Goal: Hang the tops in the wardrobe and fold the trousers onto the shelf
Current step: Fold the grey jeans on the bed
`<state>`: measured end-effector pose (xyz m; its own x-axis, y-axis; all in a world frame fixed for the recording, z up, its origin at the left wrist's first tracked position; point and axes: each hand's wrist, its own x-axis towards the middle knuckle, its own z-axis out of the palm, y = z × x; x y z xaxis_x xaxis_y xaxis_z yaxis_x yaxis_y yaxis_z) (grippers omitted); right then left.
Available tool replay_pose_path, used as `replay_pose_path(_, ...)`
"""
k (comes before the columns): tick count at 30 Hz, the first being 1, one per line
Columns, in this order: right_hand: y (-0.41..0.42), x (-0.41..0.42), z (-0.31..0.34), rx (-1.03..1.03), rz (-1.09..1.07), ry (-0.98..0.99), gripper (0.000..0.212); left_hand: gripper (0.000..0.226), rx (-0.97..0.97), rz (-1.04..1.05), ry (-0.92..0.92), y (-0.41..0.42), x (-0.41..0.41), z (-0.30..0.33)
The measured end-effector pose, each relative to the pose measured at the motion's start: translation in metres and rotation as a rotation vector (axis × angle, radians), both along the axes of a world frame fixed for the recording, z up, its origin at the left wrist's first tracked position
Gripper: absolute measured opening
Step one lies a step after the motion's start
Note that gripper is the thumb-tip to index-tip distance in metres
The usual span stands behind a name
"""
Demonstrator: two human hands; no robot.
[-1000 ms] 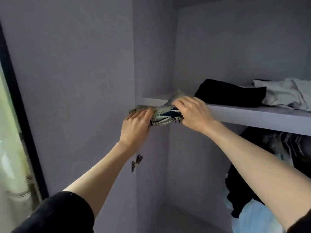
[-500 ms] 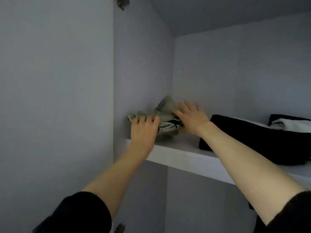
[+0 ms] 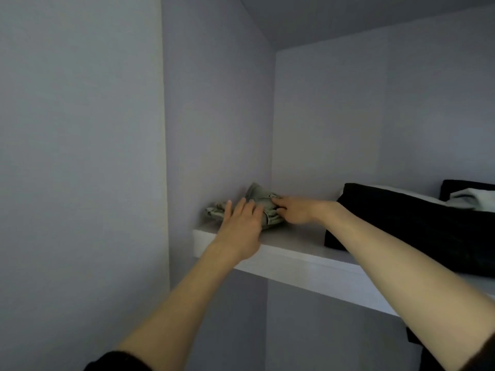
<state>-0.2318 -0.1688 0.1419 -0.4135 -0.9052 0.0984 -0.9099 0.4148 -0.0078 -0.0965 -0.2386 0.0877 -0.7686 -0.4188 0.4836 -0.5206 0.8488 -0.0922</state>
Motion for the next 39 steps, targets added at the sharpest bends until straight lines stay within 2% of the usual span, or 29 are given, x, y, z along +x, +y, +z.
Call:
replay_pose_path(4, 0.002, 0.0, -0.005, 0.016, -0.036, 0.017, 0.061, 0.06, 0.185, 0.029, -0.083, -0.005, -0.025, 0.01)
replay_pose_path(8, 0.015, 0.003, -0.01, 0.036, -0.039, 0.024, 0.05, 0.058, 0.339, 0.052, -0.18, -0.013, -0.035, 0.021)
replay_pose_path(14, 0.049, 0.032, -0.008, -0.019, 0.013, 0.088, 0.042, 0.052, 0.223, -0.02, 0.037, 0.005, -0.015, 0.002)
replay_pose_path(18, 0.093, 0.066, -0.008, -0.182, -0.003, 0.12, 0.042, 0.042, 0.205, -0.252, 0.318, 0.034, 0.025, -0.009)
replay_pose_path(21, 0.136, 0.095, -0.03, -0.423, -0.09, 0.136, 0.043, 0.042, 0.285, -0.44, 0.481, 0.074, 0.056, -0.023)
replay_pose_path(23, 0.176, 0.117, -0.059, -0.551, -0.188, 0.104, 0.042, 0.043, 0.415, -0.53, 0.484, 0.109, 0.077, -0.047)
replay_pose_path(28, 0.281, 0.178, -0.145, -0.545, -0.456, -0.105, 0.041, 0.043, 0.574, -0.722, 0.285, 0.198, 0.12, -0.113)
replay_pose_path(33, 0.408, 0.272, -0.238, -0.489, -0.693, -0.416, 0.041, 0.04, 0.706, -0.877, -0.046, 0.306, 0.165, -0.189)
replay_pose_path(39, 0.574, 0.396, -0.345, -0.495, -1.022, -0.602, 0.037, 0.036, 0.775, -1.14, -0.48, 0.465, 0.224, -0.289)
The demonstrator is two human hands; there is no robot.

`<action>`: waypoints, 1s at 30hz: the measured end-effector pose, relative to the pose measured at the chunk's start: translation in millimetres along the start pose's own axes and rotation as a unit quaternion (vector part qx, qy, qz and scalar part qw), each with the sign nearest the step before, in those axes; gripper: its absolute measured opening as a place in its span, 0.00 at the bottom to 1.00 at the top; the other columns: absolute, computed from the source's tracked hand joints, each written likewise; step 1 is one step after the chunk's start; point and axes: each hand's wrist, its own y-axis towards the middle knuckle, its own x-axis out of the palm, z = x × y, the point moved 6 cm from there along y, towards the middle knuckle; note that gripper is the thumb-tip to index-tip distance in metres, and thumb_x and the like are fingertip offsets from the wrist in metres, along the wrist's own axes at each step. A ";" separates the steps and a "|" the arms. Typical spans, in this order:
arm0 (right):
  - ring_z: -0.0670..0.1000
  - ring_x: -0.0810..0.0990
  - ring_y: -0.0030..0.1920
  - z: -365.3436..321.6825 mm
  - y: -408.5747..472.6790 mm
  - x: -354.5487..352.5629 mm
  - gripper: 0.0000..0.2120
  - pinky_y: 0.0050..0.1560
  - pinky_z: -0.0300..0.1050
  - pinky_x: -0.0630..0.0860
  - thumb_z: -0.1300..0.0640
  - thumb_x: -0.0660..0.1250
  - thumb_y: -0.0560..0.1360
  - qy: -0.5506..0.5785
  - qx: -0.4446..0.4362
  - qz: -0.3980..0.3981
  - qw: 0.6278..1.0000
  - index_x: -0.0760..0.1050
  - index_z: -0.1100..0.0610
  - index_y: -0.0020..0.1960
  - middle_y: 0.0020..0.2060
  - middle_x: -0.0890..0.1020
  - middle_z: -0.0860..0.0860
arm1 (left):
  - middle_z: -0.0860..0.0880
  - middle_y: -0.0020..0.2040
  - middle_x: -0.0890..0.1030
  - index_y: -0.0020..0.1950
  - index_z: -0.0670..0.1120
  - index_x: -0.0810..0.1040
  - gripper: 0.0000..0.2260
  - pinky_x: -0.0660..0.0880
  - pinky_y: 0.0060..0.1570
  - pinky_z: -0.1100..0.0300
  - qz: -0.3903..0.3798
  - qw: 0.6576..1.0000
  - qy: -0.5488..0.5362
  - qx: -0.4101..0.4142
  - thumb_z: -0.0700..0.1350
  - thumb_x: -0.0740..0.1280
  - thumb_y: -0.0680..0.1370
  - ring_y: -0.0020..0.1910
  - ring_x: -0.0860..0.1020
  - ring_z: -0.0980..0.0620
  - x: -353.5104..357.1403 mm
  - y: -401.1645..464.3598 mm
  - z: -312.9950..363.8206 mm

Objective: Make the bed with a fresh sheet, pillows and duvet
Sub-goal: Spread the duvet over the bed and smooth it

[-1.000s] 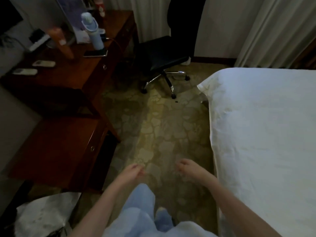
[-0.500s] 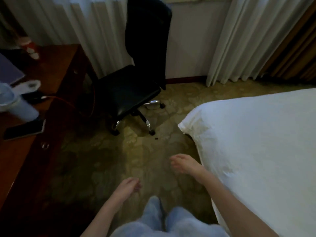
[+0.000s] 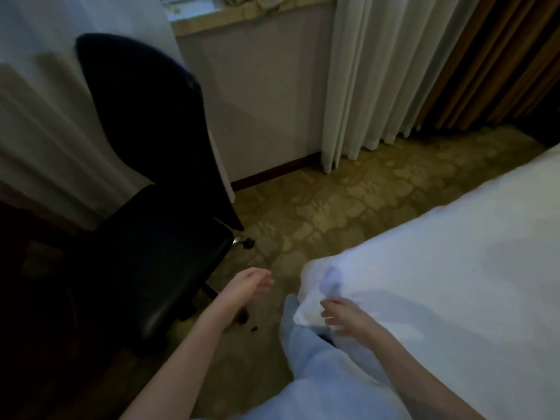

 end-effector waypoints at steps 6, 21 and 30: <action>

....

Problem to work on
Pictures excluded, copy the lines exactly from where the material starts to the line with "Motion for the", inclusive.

Reply
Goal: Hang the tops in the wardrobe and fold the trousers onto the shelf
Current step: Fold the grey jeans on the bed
`<state>`: measured end-effector pose (xyz m; its own x-axis, y-axis; all in a world frame fixed for the recording, z up, its origin at the left wrist's first tracked position; point and axes: each hand's wrist, its own x-axis towards the middle knuckle, its own z-axis out of the palm, y = z × x; x y z xaxis_x xaxis_y xaxis_z yaxis_x yaxis_y yaxis_z) (grippers omitted); right then left.
Available tool replay_pose_path, used as `replay_pose_path(_, ...)`
"""
k (comes before the columns): tick count at 30 Hz, the first being 1, one per line
Columns, in this order: right_hand: y (-0.41..0.42), x (-0.41..0.42), z (-0.31..0.34), rx (-1.03..1.03), rz (-1.09..1.07), ry (-0.98..0.99), gripper (0.000..0.212); left_hand: gripper (0.000..0.226), rx (-0.97..0.97), rz (-1.04..1.05), ry (-0.92..0.92), y (-0.41..0.42), x (-0.41..0.41), z (-0.30..0.33)
The measured end-effector pose, each relative to the pose measured at the motion's start: translation in metres and rotation as a rotation vector (axis × angle, radians), both along the axes of a world frame fixed for the recording, z up, its origin at the left wrist's first tracked position
Gripper: absolute measured opening
Step one lies a step after the motion's start
Note that gripper is the thumb-tip to index-tip distance in metres
The usual span stands behind a name
"""
Demonstrator: two human hands; no robot.
[-1000 ms] 
[-500 ms] 
[+0 ms] 
<state>-0.2318 -0.1688 0.1419 -0.4135 -0.9052 0.0984 -0.9099 0.4148 -0.0078 -0.0965 -0.2386 0.0877 -0.7686 -0.4188 0.4836 -0.5206 0.8488 -0.0922</state>
Motion for the next 39 steps, targets added at the sharpest bends until straight lines stay within 2% of the usual span, or 29 are given, x, y, z along +x, +y, +z.

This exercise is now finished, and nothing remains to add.